- Theatrical release poster
- Directed by: Claude Miller
- Written by: Claude Miller
- Produced by: Jean-Louis Livi, Annie Miller et Chris Sheridan
- Starring: Jean-Pierre Marielle Richard Bohringer Emmanuelle Seigner
- Cinematography: Guillaume Schiffman
- Edited by: Anne Lafarge
- Music by: Pierre Boscheron Vincent Glenn Antoine Ouvrier
- Production company: Les Films de la Boissière
- Distributed by: AMLF
- Release date: 17 August 1994 (France);
- Running time: 85 minutes
- Country: France
- Language: French

= The Smile (film) =

1994 French drama film

The Smile (Le sourire) is a 1994 French drama film directed by Claude Miller. Moving between reality and dream, it tells the story of a psychiatrist (Jean-Pierre Marielle) facing imminent death who follows the fantasy of one last love affair with a much younger woman (Emmanuelle Seigner). She also follows a fantasy of being a stripper who drives men wild, and is herself close to death.

The theme of the film is stated at the outset by a mock-Chinese quote: Let us hurry to enjoy creatures in their youth. Let's gorge ourselves on best wines and scents. Never let the blooming flower fade.

==Plot==
In a private clinic set in a country estate, the aging psychiatrist Pierre-François collapses with a heart attack from listening to the steamy fantasies of a sex-mad young patient Brigitte. After examining him, his wife and colleague Gaby warns him that the next attack could come at any time and will probably be the last one.
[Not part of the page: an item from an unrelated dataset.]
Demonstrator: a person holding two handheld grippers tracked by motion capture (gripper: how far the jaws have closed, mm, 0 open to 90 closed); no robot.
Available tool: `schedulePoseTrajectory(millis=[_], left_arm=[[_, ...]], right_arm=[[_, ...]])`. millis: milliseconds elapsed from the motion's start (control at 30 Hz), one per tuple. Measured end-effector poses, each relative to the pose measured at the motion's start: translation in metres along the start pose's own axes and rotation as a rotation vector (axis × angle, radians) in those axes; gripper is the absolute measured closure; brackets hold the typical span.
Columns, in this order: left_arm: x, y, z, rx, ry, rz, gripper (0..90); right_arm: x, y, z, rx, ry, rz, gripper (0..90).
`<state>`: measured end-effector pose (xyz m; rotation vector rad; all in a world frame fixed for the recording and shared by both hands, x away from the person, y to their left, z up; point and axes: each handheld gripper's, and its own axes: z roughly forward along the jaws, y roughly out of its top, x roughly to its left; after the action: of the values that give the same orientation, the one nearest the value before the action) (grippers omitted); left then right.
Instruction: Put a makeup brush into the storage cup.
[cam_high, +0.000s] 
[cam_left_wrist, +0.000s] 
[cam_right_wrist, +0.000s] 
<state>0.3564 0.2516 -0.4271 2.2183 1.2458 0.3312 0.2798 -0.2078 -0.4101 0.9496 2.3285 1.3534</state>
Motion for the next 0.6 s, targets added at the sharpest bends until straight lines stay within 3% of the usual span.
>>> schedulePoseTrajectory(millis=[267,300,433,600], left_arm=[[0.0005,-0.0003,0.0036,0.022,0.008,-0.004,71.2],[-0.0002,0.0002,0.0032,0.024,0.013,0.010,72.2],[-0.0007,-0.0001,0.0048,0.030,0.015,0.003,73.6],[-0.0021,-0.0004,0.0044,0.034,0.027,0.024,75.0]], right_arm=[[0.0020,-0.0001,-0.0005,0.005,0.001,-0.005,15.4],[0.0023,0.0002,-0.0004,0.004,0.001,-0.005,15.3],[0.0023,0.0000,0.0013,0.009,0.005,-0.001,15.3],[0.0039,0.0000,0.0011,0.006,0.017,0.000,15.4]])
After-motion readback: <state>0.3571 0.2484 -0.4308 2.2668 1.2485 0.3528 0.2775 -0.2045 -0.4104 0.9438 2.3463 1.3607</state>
Feeling the need to settle things, he goes to see his ex-wife Chantal at Saint-Trojan-les-Bains, returning a picture that she had treasured but that he had kept.
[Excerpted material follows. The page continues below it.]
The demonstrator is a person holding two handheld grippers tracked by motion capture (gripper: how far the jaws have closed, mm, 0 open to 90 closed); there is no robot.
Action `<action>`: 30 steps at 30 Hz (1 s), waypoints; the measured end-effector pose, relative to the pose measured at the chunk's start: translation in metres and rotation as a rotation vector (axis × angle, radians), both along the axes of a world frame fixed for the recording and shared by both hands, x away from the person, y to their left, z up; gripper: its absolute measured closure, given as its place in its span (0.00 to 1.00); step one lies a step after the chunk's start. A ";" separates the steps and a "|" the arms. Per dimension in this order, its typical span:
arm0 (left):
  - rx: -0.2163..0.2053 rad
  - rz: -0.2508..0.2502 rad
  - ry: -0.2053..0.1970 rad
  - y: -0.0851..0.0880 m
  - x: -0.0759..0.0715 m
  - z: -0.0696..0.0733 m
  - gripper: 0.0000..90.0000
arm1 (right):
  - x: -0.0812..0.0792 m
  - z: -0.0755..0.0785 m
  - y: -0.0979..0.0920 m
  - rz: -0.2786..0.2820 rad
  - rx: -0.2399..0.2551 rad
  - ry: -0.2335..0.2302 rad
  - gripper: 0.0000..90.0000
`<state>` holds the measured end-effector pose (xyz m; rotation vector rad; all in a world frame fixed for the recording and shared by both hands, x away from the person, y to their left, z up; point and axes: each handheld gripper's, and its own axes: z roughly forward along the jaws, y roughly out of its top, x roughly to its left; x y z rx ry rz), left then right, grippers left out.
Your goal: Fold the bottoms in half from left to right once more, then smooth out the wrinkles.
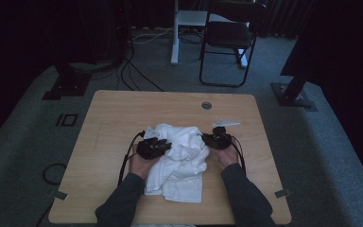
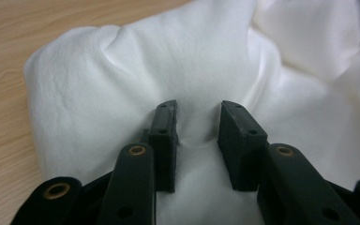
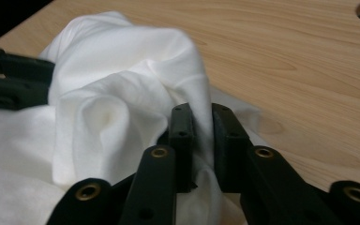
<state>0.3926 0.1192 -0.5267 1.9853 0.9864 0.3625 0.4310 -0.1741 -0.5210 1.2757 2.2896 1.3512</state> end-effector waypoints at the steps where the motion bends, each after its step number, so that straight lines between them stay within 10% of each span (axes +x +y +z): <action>1: -0.005 0.004 0.005 0.000 0.001 0.000 0.76 | 0.001 0.000 -0.001 -0.005 0.000 0.002 0.84; 7: 0.077 0.024 -0.035 -0.007 -0.002 -0.001 0.77 | -0.001 0.005 -0.005 -0.025 0.000 -0.015 0.65; 24: 0.115 0.075 -0.056 -0.007 0.012 -0.002 0.77 | -0.016 0.052 0.002 -0.024 0.049 -0.160 0.52; 30: 0.123 0.106 -0.062 -0.006 0.022 -0.001 0.77 | 0.002 0.044 0.033 -0.012 -0.066 -0.144 0.48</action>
On the train he is struck by the sight of a young woman asleep, who projects an aura of sensuality. She is Odile, a tennis coach, whom he later sees at the beach. Odile suffers from mysterious nosebleeds. Back at his clinic Pierre-François goes cycling and loses control of his bicycle while going downhill through a wood that takes him to Odile's tennis club. As there is a travelling fair in the nearby town, he asks her to meet him there. She has already investigated the fair on her own, being fascinated by the strip show and catching the eye of its manager Jean-Jean, who asks if she would like to try this line of work. The date ends with Pierre-François on the ground with a bloody nose after he tries to kiss Odile, but in the morning each forgives the other.

Jean-Jean tells Odile it would be better if she worked for a show further from home, saying he will take her to see his friend La Tante at Angoulême. Odile asks Pierre-François to come along as her companion. After visiting La Tante, the three go off for a meal, which ends badly with Odile storming out and Pierre-François, after collapsing, being put in an upstairs room. Later, Odile joins him there and the two make love.
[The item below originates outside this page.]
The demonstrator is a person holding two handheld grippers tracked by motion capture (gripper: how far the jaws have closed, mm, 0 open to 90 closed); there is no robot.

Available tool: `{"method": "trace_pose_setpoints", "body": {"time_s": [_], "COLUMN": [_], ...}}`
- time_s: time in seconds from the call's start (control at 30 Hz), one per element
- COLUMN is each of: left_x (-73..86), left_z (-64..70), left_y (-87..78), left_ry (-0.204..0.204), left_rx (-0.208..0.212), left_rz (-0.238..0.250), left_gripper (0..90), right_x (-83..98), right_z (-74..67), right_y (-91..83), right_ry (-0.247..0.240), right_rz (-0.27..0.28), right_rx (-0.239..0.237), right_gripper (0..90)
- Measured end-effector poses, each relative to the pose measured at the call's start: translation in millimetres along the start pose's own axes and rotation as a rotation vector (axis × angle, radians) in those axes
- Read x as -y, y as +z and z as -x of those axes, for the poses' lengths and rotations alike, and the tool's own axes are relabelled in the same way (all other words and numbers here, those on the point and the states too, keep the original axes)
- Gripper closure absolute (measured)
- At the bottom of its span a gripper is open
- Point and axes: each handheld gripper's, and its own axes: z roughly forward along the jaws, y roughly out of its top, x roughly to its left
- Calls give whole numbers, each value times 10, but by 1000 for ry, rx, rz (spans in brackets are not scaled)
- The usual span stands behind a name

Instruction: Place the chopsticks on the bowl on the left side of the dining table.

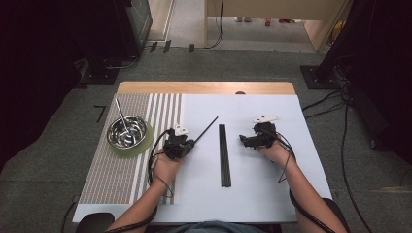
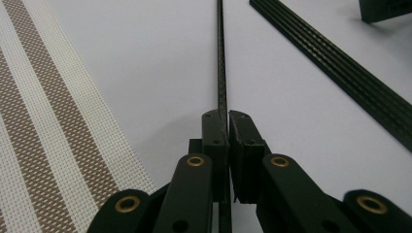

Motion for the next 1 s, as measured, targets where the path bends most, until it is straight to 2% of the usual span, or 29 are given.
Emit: {"method": "trace_pose_setpoints", "body": {"time_s": [0.37,0.67,1.0], "left_x": [-62,-120,-159], "left_z": [-47,-64,-109], "left_y": [-61,-143,-189], "left_ry": [-3,-5,-9], "left_rx": [24,38,58], "left_rz": [8,35,37], "left_gripper": [875,876,876], "right_x": [0,0,-1], "right_z": [0,0,0], "right_y": [0,1,0], "right_ry": [0,0,1], "right_rz": [0,0,-1], "right_rx": [0,0,0], "right_gripper": [78,78,78]}}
The next day, after Odile has spent some time getting to know the strippers, La Tante puts her on stage clothed among four naked girls. She strips to huge applause and then in a trance glides into the wildly excited audience. Pierre-François desperately tries to get to her through the packed crowd but he is too late, for she has collapsed dead.

==Cast==
- Jean-Pierre Marielle as Pierre-François
- Richard Bohringer as Jean-Jean
- Emmanuelle Seigner as Odile
- Bernard Verley as The aunt
- Nathalie Cardone as Brigitte
- Nadia Barentin as Gaby
- Christine Pascal as Chantal

==Production==
The film was partly shot in the Gers department, around Auch and in Gimont.